What was wrong is connected to Certificate Transparency. When a Certificate Authority issues a TLS certificate, it gets Signed Certificate Timestamps (SCTs) for a precertificate version of the certificate from some CT logs and includes them in the TLS certificate it issues. When TLS clients interact with Certificate Transparency, they verify that a TLS certificate has the required SCTs from acceptable logs. However, the SCTs aren't for the actual issued TLS certificate but instead the precertificate, which is is deliberately poisoned so that it can't be used as a real TLS certificate. So in order to verify that the SCTs are for this TLS certificate, the browser has to reconstruct the precertificate version of the certificate. In order for this to be possible, the precertificate and the issued certificate have to be identical apart from the poisoned extension and the SCTs (allowing the browser to accurately reconstruct the precertificate so it can verify that the SCTs are for it).
During the incident, Let's Encrypt issued a number of TLS certificates where the precertificate and issued certificate weren't identical. These TLS certificates didn't pass browser CT checking and also implied a technical compliance failure that made them improper as TLS certificates (see Andrew Ayer's explanation).
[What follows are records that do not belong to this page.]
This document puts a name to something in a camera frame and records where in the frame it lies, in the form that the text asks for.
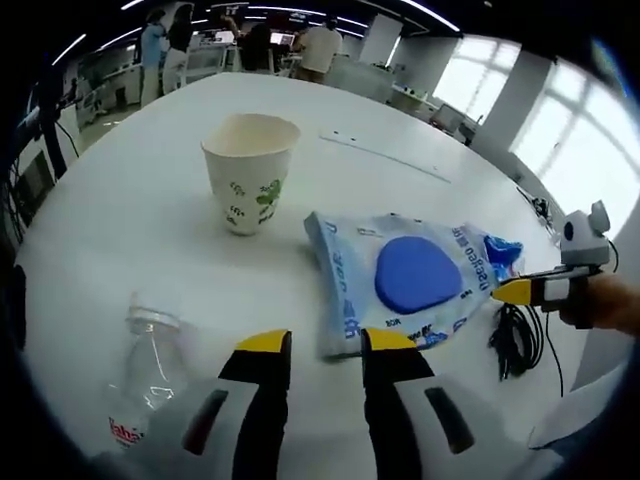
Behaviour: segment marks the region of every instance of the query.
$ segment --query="white paper cup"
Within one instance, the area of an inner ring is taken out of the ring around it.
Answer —
[[[276,211],[300,129],[279,117],[233,115],[202,143],[209,180],[238,235],[253,235]]]

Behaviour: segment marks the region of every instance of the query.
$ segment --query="blue sponge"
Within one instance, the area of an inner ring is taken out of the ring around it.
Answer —
[[[408,315],[460,294],[462,276],[435,243],[405,236],[391,240],[380,251],[375,284],[387,308]]]

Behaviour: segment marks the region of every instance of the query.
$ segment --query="clear plastic bottle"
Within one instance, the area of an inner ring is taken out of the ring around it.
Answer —
[[[167,295],[136,293],[127,323],[135,336],[120,378],[109,384],[109,427],[117,444],[129,448],[144,437],[149,415],[188,384],[180,351],[180,321]]]

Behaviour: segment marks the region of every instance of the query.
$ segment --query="green cactus print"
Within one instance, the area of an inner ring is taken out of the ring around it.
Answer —
[[[256,198],[256,202],[260,205],[272,206],[276,200],[280,197],[282,191],[282,182],[280,180],[274,180],[268,187],[260,187],[260,191],[264,195],[260,195]]]

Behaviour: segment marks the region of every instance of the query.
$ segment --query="black cable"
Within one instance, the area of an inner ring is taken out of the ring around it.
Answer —
[[[558,355],[556,354],[556,349],[553,346],[553,342],[551,341],[551,337],[549,336],[549,312],[547,312],[547,325],[545,327],[545,333],[547,335],[547,340],[549,341],[549,346],[551,347],[551,353],[553,353],[553,358],[556,361],[556,366],[558,367],[558,377],[560,378],[560,398],[564,397],[564,378],[562,378],[562,368],[560,367],[560,360],[558,360]]]
[[[76,157],[80,158],[80,154],[78,153],[78,149],[76,148],[76,144],[73,141],[73,138],[71,138],[71,135],[69,135],[69,132],[67,132],[67,129],[64,128],[62,125],[60,125],[60,122],[56,120],[56,125],[58,125],[62,131],[64,132],[64,134],[69,137],[69,141],[71,142],[71,146],[73,147],[73,151],[76,152]]]
[[[609,245],[611,245],[611,248],[613,249],[613,253],[616,254],[616,263],[613,267],[613,273],[616,273],[618,271],[618,267],[620,266],[620,254],[618,253],[618,249],[615,246],[615,244],[609,239],[607,239],[607,241],[609,242]]]
[[[515,305],[505,303],[496,312],[498,325],[489,338],[489,346],[495,349],[500,363],[500,380],[509,376],[519,377],[527,370],[535,368],[544,352],[544,337],[551,346],[553,358],[560,377],[560,396],[564,396],[564,378],[556,349],[549,336],[549,314],[545,330],[535,308],[527,305],[525,312]]]
As explained by Let's Encrypt, one factor in this failure is that Let's Encrypt constructed the issued certificate completely separately from the precertificate, rather than by taking the precertificate and manipulating it. The reason for this decision is, well, let me quote Let's Encrypt directly (without the embedded links, sorry, see the comment itself:
As Rob Stradling suggests in Comment #2, having requests for pre- and final certificate issuance routed to CA instances with different profiles configured would not be an issue if the final certificate was produced as a direct manipulation of the precertificate (effectively, by reversing the algorithm described in RFC6962 Section 3.1).
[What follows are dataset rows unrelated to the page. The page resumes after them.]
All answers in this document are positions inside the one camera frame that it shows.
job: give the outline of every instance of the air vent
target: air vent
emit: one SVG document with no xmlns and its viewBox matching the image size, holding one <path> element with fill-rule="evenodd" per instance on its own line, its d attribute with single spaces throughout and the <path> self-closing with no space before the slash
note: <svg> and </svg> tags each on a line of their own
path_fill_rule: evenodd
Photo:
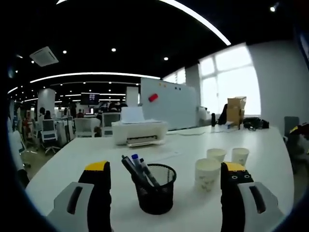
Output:
<svg viewBox="0 0 309 232">
<path fill-rule="evenodd" d="M 56 56 L 50 50 L 49 47 L 44 47 L 30 55 L 30 58 L 34 60 L 39 66 L 44 67 L 50 64 L 58 63 Z"/>
</svg>

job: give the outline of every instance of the window
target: window
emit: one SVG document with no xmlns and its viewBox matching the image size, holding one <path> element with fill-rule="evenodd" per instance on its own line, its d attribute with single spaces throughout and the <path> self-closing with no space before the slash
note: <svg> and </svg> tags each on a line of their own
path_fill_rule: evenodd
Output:
<svg viewBox="0 0 309 232">
<path fill-rule="evenodd" d="M 220 114 L 227 98 L 246 96 L 246 115 L 261 114 L 257 75 L 244 44 L 200 61 L 201 103 L 211 113 Z"/>
<path fill-rule="evenodd" d="M 166 76 L 163 78 L 164 81 L 171 82 L 171 83 L 177 83 L 177 84 L 184 84 L 185 85 L 185 69 L 179 69 L 176 72 L 173 72 L 172 74 Z"/>
</svg>

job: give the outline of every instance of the blue pen cap
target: blue pen cap
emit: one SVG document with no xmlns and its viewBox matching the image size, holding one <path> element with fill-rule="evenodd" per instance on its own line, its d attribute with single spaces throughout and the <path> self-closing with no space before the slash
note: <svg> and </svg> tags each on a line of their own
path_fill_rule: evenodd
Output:
<svg viewBox="0 0 309 232">
<path fill-rule="evenodd" d="M 134 154 L 134 155 L 132 155 L 131 157 L 132 157 L 132 159 L 133 159 L 133 160 L 135 160 L 135 159 L 138 159 L 138 158 L 139 158 L 138 154 Z"/>
</svg>

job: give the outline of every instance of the whiteboard
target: whiteboard
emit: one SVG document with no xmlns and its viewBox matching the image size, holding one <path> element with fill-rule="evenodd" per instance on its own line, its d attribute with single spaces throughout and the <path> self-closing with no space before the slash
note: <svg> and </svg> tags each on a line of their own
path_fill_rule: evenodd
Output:
<svg viewBox="0 0 309 232">
<path fill-rule="evenodd" d="M 155 93 L 158 98 L 149 102 Z M 168 122 L 169 130 L 197 126 L 197 93 L 193 87 L 141 78 L 140 102 L 145 119 Z"/>
</svg>

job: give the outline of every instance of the paper cup
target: paper cup
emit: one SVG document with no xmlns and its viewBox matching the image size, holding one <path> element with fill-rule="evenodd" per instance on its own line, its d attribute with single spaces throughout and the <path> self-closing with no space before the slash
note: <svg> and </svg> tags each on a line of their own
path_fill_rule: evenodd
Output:
<svg viewBox="0 0 309 232">
<path fill-rule="evenodd" d="M 223 149 L 213 148 L 207 150 L 207 158 L 216 159 L 221 163 L 223 162 L 225 155 L 226 151 Z"/>
<path fill-rule="evenodd" d="M 194 182 L 194 187 L 197 191 L 200 192 L 210 192 L 213 188 L 214 181 L 215 180 L 202 180 L 202 181 L 196 180 Z"/>
<path fill-rule="evenodd" d="M 199 159 L 195 164 L 196 181 L 212 181 L 220 174 L 221 163 L 216 159 Z"/>
<path fill-rule="evenodd" d="M 234 148 L 232 151 L 232 162 L 239 163 L 245 166 L 247 158 L 249 155 L 249 150 L 246 148 Z"/>
</svg>
However, Let’s Encrypt is aware of multiple incidents that have arisen due to CAs trusting client input (e.g. SANs or extensions in a CSR) and/or directly manipulating DER in this way: Bug 1672423, Bug 1445857, Bug 1716123, Bug 1542793, and Bug 1695786 are just a few examples.
We designed our issuance pipeline specifically to avoid bugs such as these. Every issuance, both of precertificates and of final certificates, follows the same basic pattern: a limited set of variables are combined with a strict profile to produce a new certificate from scratch.
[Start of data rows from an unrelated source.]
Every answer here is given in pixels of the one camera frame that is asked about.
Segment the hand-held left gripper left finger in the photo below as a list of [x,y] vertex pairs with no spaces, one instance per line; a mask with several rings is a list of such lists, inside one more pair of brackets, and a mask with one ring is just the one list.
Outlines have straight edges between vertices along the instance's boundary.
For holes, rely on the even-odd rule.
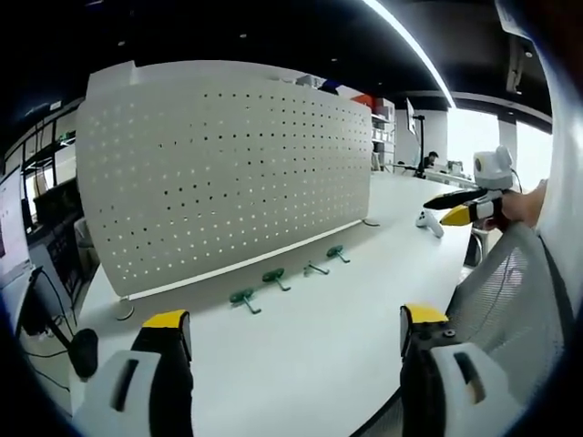
[[146,320],[87,383],[75,412],[83,436],[192,436],[189,312]]

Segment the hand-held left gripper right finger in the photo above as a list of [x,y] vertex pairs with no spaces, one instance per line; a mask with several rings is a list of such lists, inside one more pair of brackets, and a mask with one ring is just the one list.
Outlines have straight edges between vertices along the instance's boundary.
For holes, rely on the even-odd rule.
[[426,305],[400,308],[404,436],[503,436],[524,407],[506,373]]

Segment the person's right hand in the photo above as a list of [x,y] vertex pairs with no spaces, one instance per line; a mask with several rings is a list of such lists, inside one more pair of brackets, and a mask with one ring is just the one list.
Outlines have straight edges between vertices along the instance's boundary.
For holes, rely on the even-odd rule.
[[512,222],[522,222],[533,228],[540,216],[547,191],[547,180],[541,179],[528,193],[508,191],[502,197],[502,214]]
TLS certificates are complex structured objects in an arcane and famously complex nested set of standards, X.509 using ASN.1 and all sorts of other fun things. Manipulating complex structured objects that use complex formats is a famously dangerous thing, especially if you need the result to be exactly identical at the binary level and what you're dealing with a flexible serialization format. We've seen security bugs with '<X> serialization' for many <X>s for years, if not decades. For entirely sensible reasons, Let's Encrypt opted to completely sidestep all of this by constructing each variant of the certificate from scratch, as they described.
(Unfortunately Let's Encrypt could do this in two different places, and for a brief period the configurations that drove all of this in the two places diverged, creating the incident.)
My personal view is that Let's Encrypt made the right decision on how to construct precertificates and certificates, even though it was one factor in their issuance failure. This particular issuance failure is much less severe than other sorts of potential failures you could get from trying to manipulate TLS certificates, so I'd rather have it. And the failure caused things to 'fail closed', with the certificates failing to validate in browsers that check Certificate Transparency status.
Overall, I think this is an interesting failure case. A sensible security focused decision combined with an oversight when planning a deployment created a surprise issue. It feels like there's no obvious moral, though (and as always, saying it was human error to not catch the deployment issue is the wrong answer).